● ENTRIES PROVIDED
-=-=-

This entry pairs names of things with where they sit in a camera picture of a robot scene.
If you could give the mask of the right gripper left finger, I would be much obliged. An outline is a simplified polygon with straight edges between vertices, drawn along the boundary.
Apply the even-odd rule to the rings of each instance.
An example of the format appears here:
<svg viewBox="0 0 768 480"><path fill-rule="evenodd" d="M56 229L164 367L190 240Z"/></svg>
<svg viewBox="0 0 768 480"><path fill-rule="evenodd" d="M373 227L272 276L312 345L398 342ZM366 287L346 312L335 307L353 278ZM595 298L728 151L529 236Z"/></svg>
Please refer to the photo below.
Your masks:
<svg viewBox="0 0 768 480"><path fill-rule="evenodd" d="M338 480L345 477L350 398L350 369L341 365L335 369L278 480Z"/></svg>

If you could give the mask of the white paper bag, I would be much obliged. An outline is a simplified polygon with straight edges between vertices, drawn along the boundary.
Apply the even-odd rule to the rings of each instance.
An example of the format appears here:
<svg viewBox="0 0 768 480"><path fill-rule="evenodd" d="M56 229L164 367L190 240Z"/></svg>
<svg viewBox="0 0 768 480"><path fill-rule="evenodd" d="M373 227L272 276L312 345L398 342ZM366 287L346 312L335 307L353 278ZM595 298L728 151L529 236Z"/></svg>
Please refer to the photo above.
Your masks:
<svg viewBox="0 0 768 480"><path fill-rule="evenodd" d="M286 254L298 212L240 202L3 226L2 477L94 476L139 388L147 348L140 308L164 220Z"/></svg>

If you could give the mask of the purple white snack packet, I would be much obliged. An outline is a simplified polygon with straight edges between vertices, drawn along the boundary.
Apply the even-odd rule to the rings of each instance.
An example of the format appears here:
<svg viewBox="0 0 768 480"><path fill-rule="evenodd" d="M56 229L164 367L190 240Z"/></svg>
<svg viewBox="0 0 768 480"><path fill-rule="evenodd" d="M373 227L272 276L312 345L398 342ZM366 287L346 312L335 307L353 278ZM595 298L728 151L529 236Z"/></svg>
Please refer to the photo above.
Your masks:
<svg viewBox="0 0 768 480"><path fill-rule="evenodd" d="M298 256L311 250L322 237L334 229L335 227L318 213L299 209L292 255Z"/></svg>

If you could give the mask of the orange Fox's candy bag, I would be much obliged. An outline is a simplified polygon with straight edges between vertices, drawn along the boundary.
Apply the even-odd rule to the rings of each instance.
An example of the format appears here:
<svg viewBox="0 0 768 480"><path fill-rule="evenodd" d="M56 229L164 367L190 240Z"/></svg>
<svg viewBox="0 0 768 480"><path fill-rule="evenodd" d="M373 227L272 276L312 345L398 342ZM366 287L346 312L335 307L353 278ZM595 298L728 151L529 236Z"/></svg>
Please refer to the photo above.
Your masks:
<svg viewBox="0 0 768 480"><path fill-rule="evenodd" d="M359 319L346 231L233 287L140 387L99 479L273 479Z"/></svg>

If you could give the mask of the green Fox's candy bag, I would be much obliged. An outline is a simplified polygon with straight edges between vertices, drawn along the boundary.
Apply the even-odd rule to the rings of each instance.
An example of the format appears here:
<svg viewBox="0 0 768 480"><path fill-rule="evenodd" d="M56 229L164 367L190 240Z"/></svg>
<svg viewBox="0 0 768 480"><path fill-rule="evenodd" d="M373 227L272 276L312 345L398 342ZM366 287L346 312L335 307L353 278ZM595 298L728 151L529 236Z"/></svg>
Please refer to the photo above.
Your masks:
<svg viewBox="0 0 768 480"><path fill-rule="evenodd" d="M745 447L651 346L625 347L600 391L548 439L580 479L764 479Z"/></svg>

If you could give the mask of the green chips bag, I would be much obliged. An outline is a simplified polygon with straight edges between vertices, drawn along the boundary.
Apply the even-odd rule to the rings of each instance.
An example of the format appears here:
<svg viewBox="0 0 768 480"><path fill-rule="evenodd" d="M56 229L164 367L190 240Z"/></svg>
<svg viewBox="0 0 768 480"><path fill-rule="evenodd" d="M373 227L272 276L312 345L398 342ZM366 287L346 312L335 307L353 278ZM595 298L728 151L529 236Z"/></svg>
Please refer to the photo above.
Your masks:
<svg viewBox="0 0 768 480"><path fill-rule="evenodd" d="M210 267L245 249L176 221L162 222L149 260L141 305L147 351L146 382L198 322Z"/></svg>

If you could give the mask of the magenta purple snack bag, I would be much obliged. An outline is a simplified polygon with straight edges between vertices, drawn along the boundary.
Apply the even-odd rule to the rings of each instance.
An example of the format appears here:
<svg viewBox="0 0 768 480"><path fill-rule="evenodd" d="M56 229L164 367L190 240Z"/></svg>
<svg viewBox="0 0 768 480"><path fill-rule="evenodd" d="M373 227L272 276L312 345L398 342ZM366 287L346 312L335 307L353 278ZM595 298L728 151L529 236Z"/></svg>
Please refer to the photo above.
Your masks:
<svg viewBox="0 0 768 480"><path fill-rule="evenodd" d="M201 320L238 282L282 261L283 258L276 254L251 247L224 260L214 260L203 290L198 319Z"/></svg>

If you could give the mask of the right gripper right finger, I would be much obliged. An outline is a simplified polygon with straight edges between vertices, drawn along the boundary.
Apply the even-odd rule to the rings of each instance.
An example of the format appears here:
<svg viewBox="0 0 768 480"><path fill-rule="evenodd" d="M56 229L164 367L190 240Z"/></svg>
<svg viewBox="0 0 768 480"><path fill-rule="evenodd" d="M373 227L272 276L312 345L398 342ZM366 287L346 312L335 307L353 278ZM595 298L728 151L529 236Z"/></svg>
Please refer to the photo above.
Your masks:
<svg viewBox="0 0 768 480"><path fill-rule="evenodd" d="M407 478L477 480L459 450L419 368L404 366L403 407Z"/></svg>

-=-=-

● WORK INSTRUCTIONS
Copy the lines from the entries above in which the word "simplified" appears.

● RESPONSE AREA
If you could give the mask of the right gripper left finger, I would be much obliged. An outline is a simplified polygon with straight edges between vertices, drawn along the boundary.
If you could give the mask of the white paper bag, I would be much obliged. An outline is a simplified polygon with straight edges between vertices, drawn along the boundary.
If you could give the mask of the purple white snack packet, I would be much obliged. An outline is a simplified polygon with straight edges between vertices, drawn along the boundary.
If you could give the mask of the orange Fox's candy bag, I would be much obliged. An outline is a simplified polygon with straight edges between vertices, drawn along the boundary.
If you could give the mask of the green Fox's candy bag, I would be much obliged. An outline is a simplified polygon with straight edges between vertices, drawn along the boundary.
If you could give the mask of the green chips bag, I would be much obliged. An outline is a simplified polygon with straight edges between vertices, drawn along the boundary.
If you could give the mask of the magenta purple snack bag, I would be much obliged. An outline is a simplified polygon with straight edges between vertices, drawn along the boundary.
If you could give the mask of the right gripper right finger, I would be much obliged. An outline is a simplified polygon with straight edges between vertices, drawn along the boundary.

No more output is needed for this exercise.